The last couple of weeks I have been working intenselyResources:
with performance of a JEE application (EJB3, JPA) that
runs on Glassfish v2.1.
When the application server was stressed tested we found
that the CPU (4 cores + 8GB) load was between 80-90% and
the throughput and latency was not good enough.
Hence we began investigating what the cause of the
problem was. I'd like to share some of the findings as it
might point someone else in the right direction when
it comes to JEE applications and performance.
Loading the Application
To find out the performance (latency and throughput) of
your application you must be able to load it. We use Grinder
for this. If possible it is definitely better to set up the
load server on another machine than the one you run
your app server on.
Measure and analyze the results of the load test.

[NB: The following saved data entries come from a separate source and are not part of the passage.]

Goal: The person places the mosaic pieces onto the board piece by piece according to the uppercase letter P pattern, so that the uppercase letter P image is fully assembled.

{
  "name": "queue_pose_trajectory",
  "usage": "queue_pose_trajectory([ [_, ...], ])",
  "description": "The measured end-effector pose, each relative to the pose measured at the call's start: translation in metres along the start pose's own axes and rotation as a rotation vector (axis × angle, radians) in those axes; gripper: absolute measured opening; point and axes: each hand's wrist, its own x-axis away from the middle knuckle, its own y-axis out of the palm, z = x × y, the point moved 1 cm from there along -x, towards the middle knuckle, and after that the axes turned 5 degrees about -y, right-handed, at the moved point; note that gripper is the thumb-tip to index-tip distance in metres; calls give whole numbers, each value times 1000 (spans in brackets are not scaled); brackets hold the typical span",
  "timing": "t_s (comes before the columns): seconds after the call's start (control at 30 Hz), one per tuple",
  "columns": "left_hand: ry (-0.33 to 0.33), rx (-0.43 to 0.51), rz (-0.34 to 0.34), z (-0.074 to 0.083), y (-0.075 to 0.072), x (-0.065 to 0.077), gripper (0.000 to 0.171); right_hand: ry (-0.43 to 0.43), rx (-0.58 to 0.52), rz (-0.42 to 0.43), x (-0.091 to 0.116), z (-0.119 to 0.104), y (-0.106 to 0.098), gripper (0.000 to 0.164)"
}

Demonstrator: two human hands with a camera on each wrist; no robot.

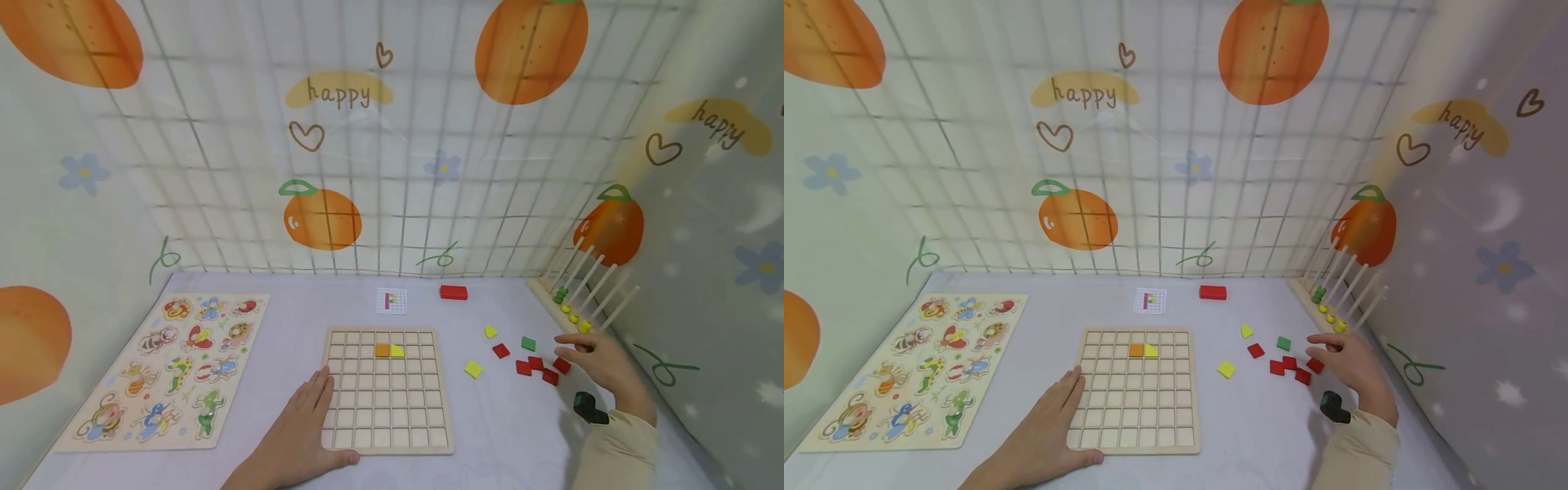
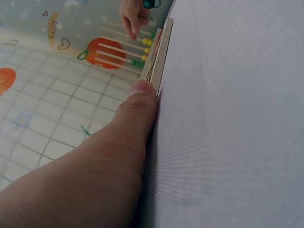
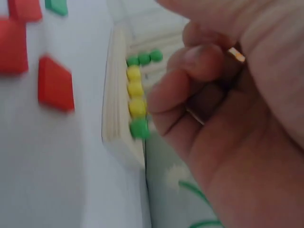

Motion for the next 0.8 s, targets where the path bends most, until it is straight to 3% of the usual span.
queue_pose_trajectory([
  [0.2,6,3,5,0,0,0,138,64,3,2,8,15,-5,51],
  [0.43,10,3,6,0,4,0,138,105,6,-46,10,32,2,47],
  [0.7,3,12,0,1,1,0,137,166,-28,-69,8,39,10,64],
  [0.8,3,4,4,1,0,0,137,172,-31,-70,7,39,12,63],
])
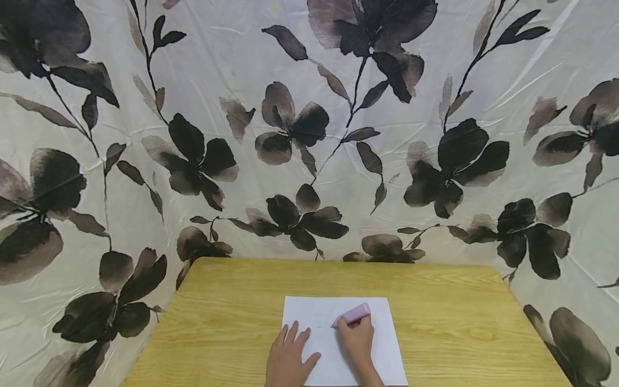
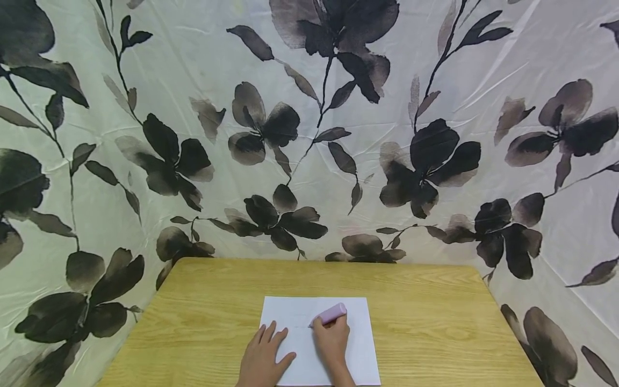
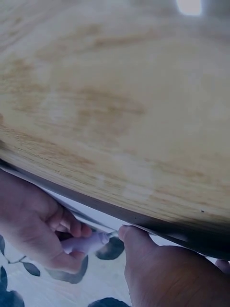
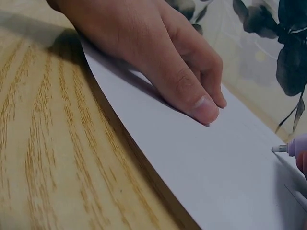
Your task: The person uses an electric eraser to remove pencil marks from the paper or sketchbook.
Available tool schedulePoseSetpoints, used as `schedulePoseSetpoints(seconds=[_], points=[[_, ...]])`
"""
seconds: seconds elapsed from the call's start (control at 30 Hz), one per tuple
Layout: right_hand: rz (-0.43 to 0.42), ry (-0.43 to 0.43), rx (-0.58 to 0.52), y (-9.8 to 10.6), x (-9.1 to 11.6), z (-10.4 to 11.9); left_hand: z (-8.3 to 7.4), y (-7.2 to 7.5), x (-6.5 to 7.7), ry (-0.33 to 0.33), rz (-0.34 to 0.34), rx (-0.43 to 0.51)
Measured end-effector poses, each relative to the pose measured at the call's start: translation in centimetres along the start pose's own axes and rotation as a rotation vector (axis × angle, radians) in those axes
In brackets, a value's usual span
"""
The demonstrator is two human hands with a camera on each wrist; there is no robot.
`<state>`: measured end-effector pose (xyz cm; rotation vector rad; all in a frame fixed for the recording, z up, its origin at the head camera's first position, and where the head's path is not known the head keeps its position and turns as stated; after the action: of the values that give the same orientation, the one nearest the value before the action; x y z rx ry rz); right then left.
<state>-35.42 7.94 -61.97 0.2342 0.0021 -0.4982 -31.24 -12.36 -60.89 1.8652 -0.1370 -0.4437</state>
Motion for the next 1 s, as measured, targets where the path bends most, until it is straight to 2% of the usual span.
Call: schedulePoseSetpoints(seconds=[0.37, 0.63, 0.87, 1.0], points=[[0.028, 0.005, -0.023, -0.33, 0.05, 0.10, 0.32, -0.59, 0.10, -0.001, -0.018, -0.006], [0.050, -0.084, -0.244, -0.37, -0.20, -0.64, 0.65, -0.89, 0.10, 0.014, 0.016, -0.015], [0.053, -0.046, -0.137, -0.34, 0.08, -0.28, 0.53, -0.75, 0.22, 0.012, 0.006, 0.004], [0.072, -0.048, -0.140, -0.46, 0.11, -0.44, 0.56, -0.92, 0.23, 0.014, 0.013, 0.010]])
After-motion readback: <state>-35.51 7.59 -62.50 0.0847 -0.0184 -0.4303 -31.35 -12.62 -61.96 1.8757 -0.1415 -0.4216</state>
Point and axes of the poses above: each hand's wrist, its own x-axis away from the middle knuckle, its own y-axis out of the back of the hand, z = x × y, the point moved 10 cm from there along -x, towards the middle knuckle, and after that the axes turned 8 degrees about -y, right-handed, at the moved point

If it turns out to not fulfill the performance requirements of
the application below you can find a checklist that I have
found useful when tracing the root cause of the problem(s).
Suspicion 1 - Database Issues
The first performance problem a JEE application "normally"
runs into is db performance (at least this is my experience as
a JEE developer since 1999).
Check CPU load on the db server to get an indication of if
this is the reason of the experienced performance problems.
If it is then tuning the database application is where you
should start! But this topic is not covered here - Google it!
Suspicion 2 - Code Issues
You may have unintentionally written your code in a non-
performing way. This happens some time you know :-)
I suggest that you download a Java profiler and use it to
introspect how your code really operates.
We have used JProfiler (v5.2.1) to profile the JEE application
running in Glassfish (v.2.1). You can install and try it for
10 days for free. JProfiler worked well as long as we kept the
number of HTTP threads to a small number. When running
Glassfish with 128 HTTP threads they all ended up
in a deadlock.
We could not determine if JProfiler was the cause of this or
something else. (Although, running the application server
without JProfiler did not cause this faulty behavior).
If you want to use freeware you may test NetBeans Java profiler.
It worked ok too, but since it only measured wall time and we
wanted to see the real CPU time it did not suffice to our needs.
Run the profiler and try to locate memory leaks,
performance issues, and so on.
The documentation of the profiler will give you a good
starting point for how to do this.
In our case we could not find any obvious issues with our
JEE code and, hence, we continued with the next step (below).
Suspicion 3 - App Server Issues
Could it be an application server problem that was causing
our issues? As written above we run Glassfish and the
first thing we did was to read this:
Glassfish Performance Tuning Guide.
Glassfish out of the box is targeting a development environment
so therefore you can tune a lot of parameters to squeeze out
Although our performance problems did not go away after the
tuning made. We had better performance now, but not good enough.
I wondered if it could be a Glassfish thing?
What if we ran our application on another application server
and compared the latency and throughput!
This would be a good indicator whether it was a
app server problem.
After trying to deploy our application onto a JBoss 5
application server for a couple of hours without any
success I gave up! There are too many differences between
the two servers.
"Write once, run everywhere" my ass! (pardon my french).
Also I found this document and felt quite confident
that Glassfish could perform.
So, the next step is to tune the JVM.
Suspicion 4 - JVM Issues
If you're not familiar with the JVM GC parameters you
should start this investigation by reading:
JVM GC documentation.
Altering GC params can do wonders :-)
Also I highly suggest that you download and install JVMStat.
It's a great tool to get an overview of what is going on
with the heap.
When you feel confident enough you can play around with
some parameters. Some we found useful
(i.e. improved the performance significantly):
* -XX:NewRatio=z (where z = 1, 2, 3, ...)
Of course you must adjust and tune these parameters to
fit your environment.
Run performance tests for every release (and store the results -
as they can serve as benchmarks for coming releases).
Always run performance tests early in the projects lifecycle.
It is hard to detect, and isolate, problematic areas
in the latter stages of the project.
Also, it can prove very time consuming to fix any of the
found problems, i.e. you may not be able to deliver on time.
Don't underestimate the issues with tuning the JVM and
its GC behavior! GC in itself is a topic in which you
can get a PhD :-) If your app is to run in an environment
where throughput and latency are keywords you should
invest some time in understanding the JVM GC concepts -
or hire an expert to the tuning for you.